Ne jamais boire devant Jeong Ha-yan. Il considérait leur amitié comme toxique et pensait qu'elle accepterait plus facilement cette conclusion. Pourtant, Namjoon avait déjà succombé à la pureté irrésistible de Jeong Ha-yan. Il s'était persuadé qu'il ne pouvait s'empêcher de l'aimer, et que tout cela était dû à elle. La fin fut une confession sous l'emprise de l'alcool, et heureusement, grâce à son penchant pour la boisson et au film, tout fut oublié. Ce n'était plus qu'un sombre souvenir, dont lui seul se souvenait.
Pourtant, même si les choses se passaient ainsi, le cœur de Namjoon ne s'apaisait pas. Loin de s'apaiser, il s'emballait à chaque fois qu'il voyait Hayan, et son obsession pour elle grandissait au point qu'il tenta même de s'enfuir. Si Hayan rentrait ne serait-ce qu'un peu tard, il restait chez elle, même si elle habitait juste à côté, ou traînait dans le couloir du rez-de-chaussée. Si Hayan sortait boire un verre, il trouvait un bar et la ramenait lui-même. C'est ainsi que Namjoon cessa de se laisser influencer et finit par être convaincu.

« Tu es encore en retard, espèce d'ivrogne… »
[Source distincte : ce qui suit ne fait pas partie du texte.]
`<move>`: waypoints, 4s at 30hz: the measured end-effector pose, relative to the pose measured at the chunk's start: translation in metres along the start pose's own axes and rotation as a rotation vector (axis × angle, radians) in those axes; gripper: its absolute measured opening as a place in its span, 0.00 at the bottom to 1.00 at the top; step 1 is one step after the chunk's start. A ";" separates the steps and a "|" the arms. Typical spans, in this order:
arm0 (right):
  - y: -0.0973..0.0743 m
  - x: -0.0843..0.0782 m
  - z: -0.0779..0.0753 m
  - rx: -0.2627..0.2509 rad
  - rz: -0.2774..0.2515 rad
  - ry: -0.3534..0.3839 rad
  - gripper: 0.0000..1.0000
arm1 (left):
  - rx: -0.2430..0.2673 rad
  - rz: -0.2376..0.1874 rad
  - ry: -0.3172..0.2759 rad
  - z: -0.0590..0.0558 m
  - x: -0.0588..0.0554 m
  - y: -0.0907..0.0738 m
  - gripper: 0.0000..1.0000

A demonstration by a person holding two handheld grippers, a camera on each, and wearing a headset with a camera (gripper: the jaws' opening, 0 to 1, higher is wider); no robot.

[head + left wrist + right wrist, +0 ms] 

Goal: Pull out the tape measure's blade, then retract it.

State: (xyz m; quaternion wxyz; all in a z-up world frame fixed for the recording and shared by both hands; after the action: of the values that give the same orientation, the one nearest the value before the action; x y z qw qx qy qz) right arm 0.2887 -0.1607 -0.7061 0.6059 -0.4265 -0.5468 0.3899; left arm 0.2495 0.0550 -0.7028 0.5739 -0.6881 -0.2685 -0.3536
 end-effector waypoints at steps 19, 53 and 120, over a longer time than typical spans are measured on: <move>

Je crois que j'aime Jeong Ha-yan. Non, je crois que je suis obsédé par elle.
***
Ha-am. Hayan bâilla brièvement et regarda autour d'elle. Comment avais-je fait pour arriver jusqu'à mon lit ? J'avais mal partout et mon estomac me tordait les entrailles. J'avais l'impression que j'allais vomir à tout moment si je ne mangeais pas quelque chose d'épicé. Même si je tiens bien l'alcool, trois jours de suite, c'était trop. Il faut que j'y retourne aujourd'hui… J'entrai en trébuchant et ouvrirai prudemment la porte. Une odeur de ramen s'échappait de quelque part, et je découvrirai une silhouette familière dans la cuisine.
"Tu es réveillé ?"
"Sortez de la cuisine immédiatement."
"Je sais aussi faire bouillir des ramen."
"D'accord, je le ferai, alors mange."
Hayan, reconnaissant Kim Namjoon, le fit asseoir sur le canapé, encore sous le choc. Elle ne voulait pas mettre le feu à la maison, dont le bail courait encore longtemps. Elle n'avait pas le temps de déranger Namjoon, qui grommela : « Je peux au moins faire cuire des ramen. » Elle s'était affairée à couper le gaz pour éviter que les ramen ne débordent à tout moment. C'était un matin chaotique.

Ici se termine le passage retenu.